Today's iOS 14.8 update addresses a critical vulnerability that Apple engineers have been working around the clock to fix, reports The New York Times.
Last week, The Citizen Lab informed Apple about a new zero-click iMessage exploit targeting Apple's image rendering library. Called FORCEDENTRY, the exploit could infect an iPhone, iPad, Apple Watch, or Mac with the Pegasus spyware, providing access to the camera and microphone in addition to allowing access to text messages, phone calls, and emails.
FORCEDENTRY was distributed by Israel's NSO Group to governments and various other entities, and The Citizen Lab discovered it after analyzing the iPhone of a Saudi activist. Details were sent to Apple on September 7, and Apple took a week to fix the bug. According to The Citizen Lab, FORCEDENTRY has been in use since at least February 2021.
"This spyware can do everything an iPhone user can do on their device and more," said Citizen Lab senior researcher John-Scott Railton.
Apple lists the fix as CVE-2021-30860, and described it as a maliciously crafted PDF that could lead to arbitrary code execution.
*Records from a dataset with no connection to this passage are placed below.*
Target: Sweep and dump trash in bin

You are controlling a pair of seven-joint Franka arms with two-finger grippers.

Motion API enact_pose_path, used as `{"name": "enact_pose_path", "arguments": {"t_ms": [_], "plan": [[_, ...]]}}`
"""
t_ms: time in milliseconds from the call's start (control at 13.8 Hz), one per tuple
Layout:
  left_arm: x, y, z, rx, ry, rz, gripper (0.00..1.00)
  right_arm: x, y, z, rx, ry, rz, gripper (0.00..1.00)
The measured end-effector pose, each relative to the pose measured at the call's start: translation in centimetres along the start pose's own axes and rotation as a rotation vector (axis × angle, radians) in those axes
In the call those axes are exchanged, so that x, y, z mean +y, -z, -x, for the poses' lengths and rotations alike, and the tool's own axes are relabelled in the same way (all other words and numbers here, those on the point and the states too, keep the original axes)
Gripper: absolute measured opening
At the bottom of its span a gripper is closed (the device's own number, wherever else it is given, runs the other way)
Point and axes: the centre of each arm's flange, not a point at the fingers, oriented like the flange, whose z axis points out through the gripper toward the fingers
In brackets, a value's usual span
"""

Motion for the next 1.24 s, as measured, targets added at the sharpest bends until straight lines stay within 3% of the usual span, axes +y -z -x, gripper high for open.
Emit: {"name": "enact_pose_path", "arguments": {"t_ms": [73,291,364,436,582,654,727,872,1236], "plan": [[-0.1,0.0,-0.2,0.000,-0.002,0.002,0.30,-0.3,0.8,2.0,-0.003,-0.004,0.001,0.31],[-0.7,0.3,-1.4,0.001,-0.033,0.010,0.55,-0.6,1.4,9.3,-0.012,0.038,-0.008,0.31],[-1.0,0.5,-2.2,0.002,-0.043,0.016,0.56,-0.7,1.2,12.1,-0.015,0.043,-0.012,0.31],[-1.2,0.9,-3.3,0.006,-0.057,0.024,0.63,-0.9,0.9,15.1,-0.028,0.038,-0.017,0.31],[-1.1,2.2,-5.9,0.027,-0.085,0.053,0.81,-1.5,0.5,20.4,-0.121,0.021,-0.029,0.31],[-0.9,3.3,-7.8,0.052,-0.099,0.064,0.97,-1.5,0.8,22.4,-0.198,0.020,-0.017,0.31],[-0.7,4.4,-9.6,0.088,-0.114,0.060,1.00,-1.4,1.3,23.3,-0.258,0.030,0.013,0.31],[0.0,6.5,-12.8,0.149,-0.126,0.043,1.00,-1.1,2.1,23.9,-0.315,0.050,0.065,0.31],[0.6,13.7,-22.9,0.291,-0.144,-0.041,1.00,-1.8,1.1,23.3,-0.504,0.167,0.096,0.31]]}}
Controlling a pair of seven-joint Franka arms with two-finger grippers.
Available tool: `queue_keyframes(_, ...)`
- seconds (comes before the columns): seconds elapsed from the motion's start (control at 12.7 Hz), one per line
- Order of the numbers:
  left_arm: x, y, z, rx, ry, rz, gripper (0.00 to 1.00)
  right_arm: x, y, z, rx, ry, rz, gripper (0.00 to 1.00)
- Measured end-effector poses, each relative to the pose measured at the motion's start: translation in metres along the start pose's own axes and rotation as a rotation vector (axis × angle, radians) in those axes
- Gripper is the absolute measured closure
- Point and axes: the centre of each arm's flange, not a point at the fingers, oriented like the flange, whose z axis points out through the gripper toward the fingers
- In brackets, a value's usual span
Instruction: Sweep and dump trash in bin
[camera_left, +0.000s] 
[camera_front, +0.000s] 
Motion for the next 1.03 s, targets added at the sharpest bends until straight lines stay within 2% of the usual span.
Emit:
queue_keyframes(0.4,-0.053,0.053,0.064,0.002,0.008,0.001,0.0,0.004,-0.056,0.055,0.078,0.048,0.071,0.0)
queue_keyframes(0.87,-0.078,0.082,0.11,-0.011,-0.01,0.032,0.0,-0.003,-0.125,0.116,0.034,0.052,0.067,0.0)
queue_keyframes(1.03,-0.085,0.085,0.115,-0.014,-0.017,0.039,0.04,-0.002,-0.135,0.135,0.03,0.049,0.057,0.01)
Back in July, a slew of media reports highlighted zero-click iMessage exploits called Pegasus, which were distributed by Israeli surveillance firm NSO Group and were used to target journalists, lawyers, and human rights activists around the world. A database of more than 50,000 people who had been targeted by NSO's clients was made public at the time.
The Pegasus spyware is notable because it skirts BlastDoor, specific iMessage protections that Apple put into place in with the launch of iOS 14. BlastDoor is a sandbox security system for Messages that's designed to prevent exploits like Pegasus, but it's still a work in progress.
Apple told The New York Times that it plans to add spyware barriers to the iOS 15 software update to prevent similar attacks in the future.